Wynn authored one of the first opinions applying the plausibility pleading standard set forth in Bell Atlantic Corp. v. Twombly, 550 U.S. 544 (2007), to an attempted monopolization case under Section 2 of the Sherman Antitrust Act. The opinion discusses at length what types of facts a complaint must allege to sufficiently plead a relevant geographic market.
The Madison Lecture, "the most important lecture series" at NYU School of Law, is "designed to enhance the appreciation of civil liberty and strengthen the sense of national purpose."[35] Wynn's 2020 lecture explained his definition of judicial activism, exemplified by the Supreme Court's decision in Rucho v. Common Cause. He proposed that a court engages in judicial activism if it fails to consider well-established decisional tools that are relevant to deciding a particular case. Wynn contended that textualism is a type of judicial activism because it permits judges to disregard legislative history.
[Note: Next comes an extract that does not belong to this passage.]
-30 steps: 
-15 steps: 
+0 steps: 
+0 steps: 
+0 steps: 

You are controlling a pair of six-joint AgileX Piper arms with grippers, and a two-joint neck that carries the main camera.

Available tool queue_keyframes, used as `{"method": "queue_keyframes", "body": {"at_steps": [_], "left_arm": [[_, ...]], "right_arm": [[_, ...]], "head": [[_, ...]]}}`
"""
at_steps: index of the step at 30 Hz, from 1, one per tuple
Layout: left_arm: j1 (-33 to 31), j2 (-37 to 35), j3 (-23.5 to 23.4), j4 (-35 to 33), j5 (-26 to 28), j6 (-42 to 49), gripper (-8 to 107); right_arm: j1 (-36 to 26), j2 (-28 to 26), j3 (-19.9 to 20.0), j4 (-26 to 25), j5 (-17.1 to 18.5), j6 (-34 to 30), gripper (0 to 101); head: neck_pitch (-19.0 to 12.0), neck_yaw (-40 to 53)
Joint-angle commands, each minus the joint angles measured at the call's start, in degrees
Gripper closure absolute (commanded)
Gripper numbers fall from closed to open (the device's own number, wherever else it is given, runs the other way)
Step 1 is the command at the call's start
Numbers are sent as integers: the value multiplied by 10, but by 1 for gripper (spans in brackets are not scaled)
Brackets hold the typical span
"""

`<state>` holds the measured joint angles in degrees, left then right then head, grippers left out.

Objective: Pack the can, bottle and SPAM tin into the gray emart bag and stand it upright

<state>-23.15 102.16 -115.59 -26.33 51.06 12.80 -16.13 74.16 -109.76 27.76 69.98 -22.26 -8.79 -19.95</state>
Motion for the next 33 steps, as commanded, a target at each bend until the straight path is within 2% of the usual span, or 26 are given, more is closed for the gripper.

Wynn further argued that Rucho is an activist opinion because it disregarded several well-established decisional tools.
The North Carolina Law Review, the law journal of the University of North Carolina School of Law, held a Symposium in 2022 in honor of Judge Wynn's decades on the bench.[41] The distinguished list of speakers included Judge W. Earl Britt, Professor Stephen Wermiel, Justice Patricia Timmons-Goodson, and Justice Anita Earls. As part of the Symposium, the journal also published a series of essays related to Judge Wynn's legacy,[42] including essays by Professor Michael Tigar[43] and Professor Gene Nichol.[44]